The difference value between the historical progress in the reference historical record and the current progress is smaller than a fourth threshold value, and the difference value between the historical load rate in the reference historical record and the current load rate is smaller than a fifth threshold value.

11. The method of claim 10, wherein each of the historical operating records further comprises: time-consuming credibility corresponding to the history progress;

the method further comprises the steps of:

under the condition that the reference history record does not exist, according to the time-consuming credibility corresponding to the history progress, a multi-item mark history record is screened out from the history reference operation record of the ith processor unit;

determining the time consumption of completing the target model through the ith processor unit according to the historical time consumption respectively contained in the multi-item mark historical records;

the difference between the historical load rate contained in the target historical record and the current load rate is smaller than a second preset value and larger than a first preset value, and the time-consuming reliability contained in the target historical record meets preset conditions.

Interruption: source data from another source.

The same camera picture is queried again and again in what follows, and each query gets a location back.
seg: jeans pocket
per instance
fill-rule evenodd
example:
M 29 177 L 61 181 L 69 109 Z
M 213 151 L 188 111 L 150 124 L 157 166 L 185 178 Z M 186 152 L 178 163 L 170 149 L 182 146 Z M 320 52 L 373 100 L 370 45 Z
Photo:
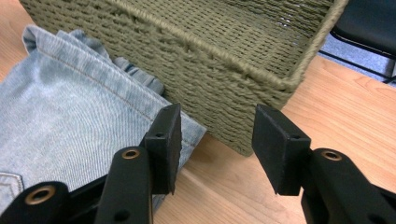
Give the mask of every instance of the jeans pocket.
M 23 192 L 20 175 L 0 172 L 0 215 Z

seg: black chair
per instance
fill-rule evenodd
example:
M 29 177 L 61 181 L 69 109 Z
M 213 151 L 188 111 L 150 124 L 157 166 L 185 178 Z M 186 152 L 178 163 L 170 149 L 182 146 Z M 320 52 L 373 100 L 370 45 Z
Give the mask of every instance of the black chair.
M 396 60 L 396 0 L 349 0 L 331 34 L 350 45 Z

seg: woven basket
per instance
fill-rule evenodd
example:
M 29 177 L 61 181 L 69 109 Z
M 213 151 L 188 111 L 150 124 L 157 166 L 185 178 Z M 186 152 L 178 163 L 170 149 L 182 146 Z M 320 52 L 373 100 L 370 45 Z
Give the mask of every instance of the woven basket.
M 165 98 L 247 156 L 257 103 L 281 108 L 347 0 L 21 0 L 158 77 Z

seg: wooden table
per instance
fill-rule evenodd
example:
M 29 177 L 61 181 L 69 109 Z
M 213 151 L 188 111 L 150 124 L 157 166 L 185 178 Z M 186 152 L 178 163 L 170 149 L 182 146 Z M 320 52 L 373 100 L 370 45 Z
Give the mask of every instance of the wooden table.
M 16 0 L 0 4 L 0 78 L 26 56 L 29 16 Z M 396 89 L 316 57 L 283 108 L 312 148 L 346 153 L 370 181 L 396 192 Z M 274 194 L 253 155 L 244 158 L 207 134 L 177 178 L 155 223 L 304 223 L 298 197 Z

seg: denim jeans
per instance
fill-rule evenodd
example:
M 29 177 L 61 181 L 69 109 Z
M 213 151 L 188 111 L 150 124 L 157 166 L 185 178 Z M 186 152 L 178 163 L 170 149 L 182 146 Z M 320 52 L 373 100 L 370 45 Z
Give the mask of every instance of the denim jeans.
M 29 56 L 0 84 L 0 214 L 39 182 L 77 189 L 107 174 L 113 154 L 137 146 L 170 103 L 161 82 L 125 59 L 113 62 L 83 32 L 28 26 Z M 182 113 L 180 166 L 205 128 Z M 155 196 L 154 208 L 163 200 Z

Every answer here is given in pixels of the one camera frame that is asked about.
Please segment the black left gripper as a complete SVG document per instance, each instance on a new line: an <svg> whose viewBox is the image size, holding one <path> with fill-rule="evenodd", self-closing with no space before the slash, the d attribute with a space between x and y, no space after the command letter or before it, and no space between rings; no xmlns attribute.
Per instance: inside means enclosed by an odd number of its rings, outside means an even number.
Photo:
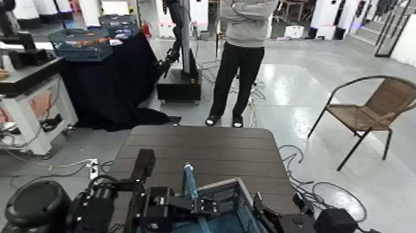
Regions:
<svg viewBox="0 0 416 233"><path fill-rule="evenodd" d="M219 202L216 200L175 196L170 187L150 187L142 212L142 228L149 232L171 232L170 206L195 212L199 216L219 215Z"/></svg>

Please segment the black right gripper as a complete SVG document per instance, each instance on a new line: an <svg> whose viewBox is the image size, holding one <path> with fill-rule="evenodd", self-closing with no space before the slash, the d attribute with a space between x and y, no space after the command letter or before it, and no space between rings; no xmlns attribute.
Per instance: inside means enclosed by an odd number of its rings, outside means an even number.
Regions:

12. An apparatus for running an algorithm model, configured in a terminal, the apparatus comprising:

The state acquisition module is used for acquiring the current running states of the plurality of processor units in the terminal;

the time consumption calculation module is used for calculating first expected time consumption for running the target algorithm model through the plurality of processor units according to the current running states of the plurality of processor units;

a unit determination module for determining a target processor unit among the plurality of processor units for running the target algorithm model based on the first expected time consumption;

the apparatus further comprises: the limit value determining module and the model running module;

the limit value determining module is used for determining that resources corresponding to a target processor unit are limited to a first upper limit value after the unit determining module determines the target processor unit in the plurality of processor units according to the expected time consumption;

the model running module is used for controlling the resource amount provided to the target algorithm model by the target processor unit not to exceed the first upper limit value in the process of running the target algorithm model by the target processor unit;

the apparatus further comprises: a state acquisition module;

The state acquisition module is used for acquiring the running states of the plurality of processor units;

the limit value determining module is further configured to adjust a resource limit value corresponding to the target processor unit to be a second upper limit value when the load rate of the target processor unit becomes smaller by an amount greater than a first threshold value; the model running module is further used for continuing to run the target algorithm model through the target processor unit;

the second upper limit value is larger than the first upper limit value, and the load rate is converted to the load rate of the target processor unit under the highest operating frequency.

13. An electronic device includes a processor and a memory;

the memory is used for storing a computer program;

the processor being configured to execute the computer program to implement a method of operating an algorithm model according to any one of the preceding claims 1 to 11.

14. A computer-readable storage medium storing a computer program;

the computer program causes a computer to perform a method of operating an algorithm model according to any one of the preceding claims 1 to 11.